[Biopython-dev] Questions about Codon Alignment Proposal

阮铮 rz1991 at foxmail.com
Sun Apr 28 18:59:33 UTC 2013

Thanks Peter and Eric,

I just finished my draft proposal for Codon Alignment Project. It can be found at

I didn't include model selection into my time line as it seems a little beyond the usage scope of codon alignment.
I'm looking forward to hearing your comments and suggestions. Thanks again.

Zheng Ruan

------------------ Original ------------------
From:  "Eric Talevich"<eric.talevich at gmail.com>;
Date:  Apr 28, 2013
To:  "阮铮"<rz1991 at foxmail.com>; "Peter Cock"<p.j.a.cock at googlemail.com>; 
Cc:  "Biopython-Dev Mailing List"<biopython-dev at biopython.org>; 
Subject:  Re: Questions about Codon Alignment Proposal

On Sat, Apr 27, 2013 at 4:11 PM, Peter Cock <p.j.a.cock at googlemail.com> wrote:
 On Sat, Apr 27, 2013 at 6:23 PM, 阮铮 <rz1991 at foxmail.com> wrote:
 > Hi Eric and Peter,
 > I'm preparing the proposal for the codon alignment project. Two things I may
 > want to hear your advice.
 > 1) In the biopython wiki page, you mentioned "model selection" in the
 > Approach & Goals. I'm not sure if there are any advantages to use codon
 > alignment for model selection. Could you give me some references? Another
 > thing is that model selection involves estimation of tree topology as well
 > as branch lengthes and parameters across many substitution models. Will it
 > be too computationally intensive for a python implementation?
I'm not sure what Eric had in mind, but one option is to wrap an
 existing specialised tool specifically for model selection. One
 example I can think of is the graphical tool Topali2 (written by
 some of my current work colleagues) which I believe initially
 called Modelgenerator to do this, but now calls PhyML:

Actually, I added "model selection" to the project description because Peter mentioned it earlier. :)

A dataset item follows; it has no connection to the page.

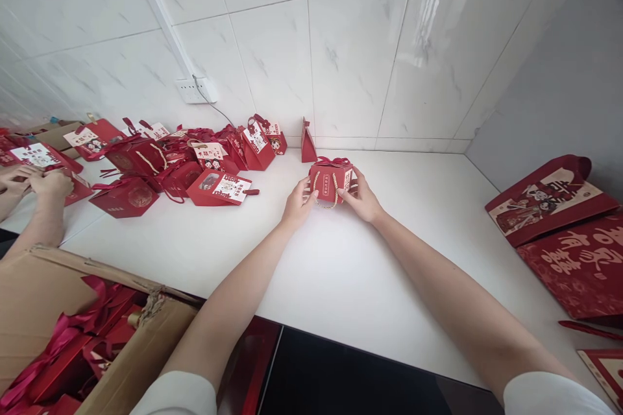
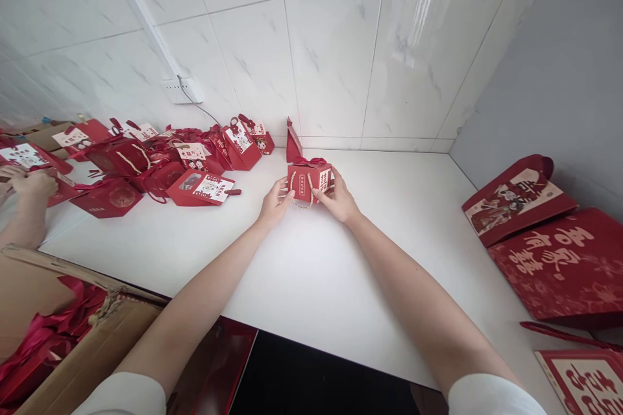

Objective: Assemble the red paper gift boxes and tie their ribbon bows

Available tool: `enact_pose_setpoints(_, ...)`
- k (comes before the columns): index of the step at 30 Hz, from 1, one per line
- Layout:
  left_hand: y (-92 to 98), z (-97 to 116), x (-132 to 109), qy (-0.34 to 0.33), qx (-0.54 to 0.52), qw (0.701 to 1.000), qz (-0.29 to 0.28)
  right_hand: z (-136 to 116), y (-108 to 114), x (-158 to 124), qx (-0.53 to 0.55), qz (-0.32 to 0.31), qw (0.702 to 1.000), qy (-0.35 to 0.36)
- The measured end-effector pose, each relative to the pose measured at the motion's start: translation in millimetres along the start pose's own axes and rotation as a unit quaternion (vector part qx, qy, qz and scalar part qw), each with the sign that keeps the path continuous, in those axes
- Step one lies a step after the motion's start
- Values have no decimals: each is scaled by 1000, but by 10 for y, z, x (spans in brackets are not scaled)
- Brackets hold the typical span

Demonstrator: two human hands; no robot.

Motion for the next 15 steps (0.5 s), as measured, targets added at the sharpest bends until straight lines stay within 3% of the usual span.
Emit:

I didn't have any particular function in mind, but calling out to external tools sounds like a reasonable approach. We do have some primitive functionality for likelihood ratio testing through the PAML module, so maybe that could come into play here.

 > 2) You also mentioned the "validation (testing for frame shift)". Is there a
 > test for frame shift? Or I can simply detect it by comparing amino acid
 > sequences and nucleotide sequences.
 > Best,
 > Zheng Ruan
Again, you'd have to ask Eric exactly what he had in mind.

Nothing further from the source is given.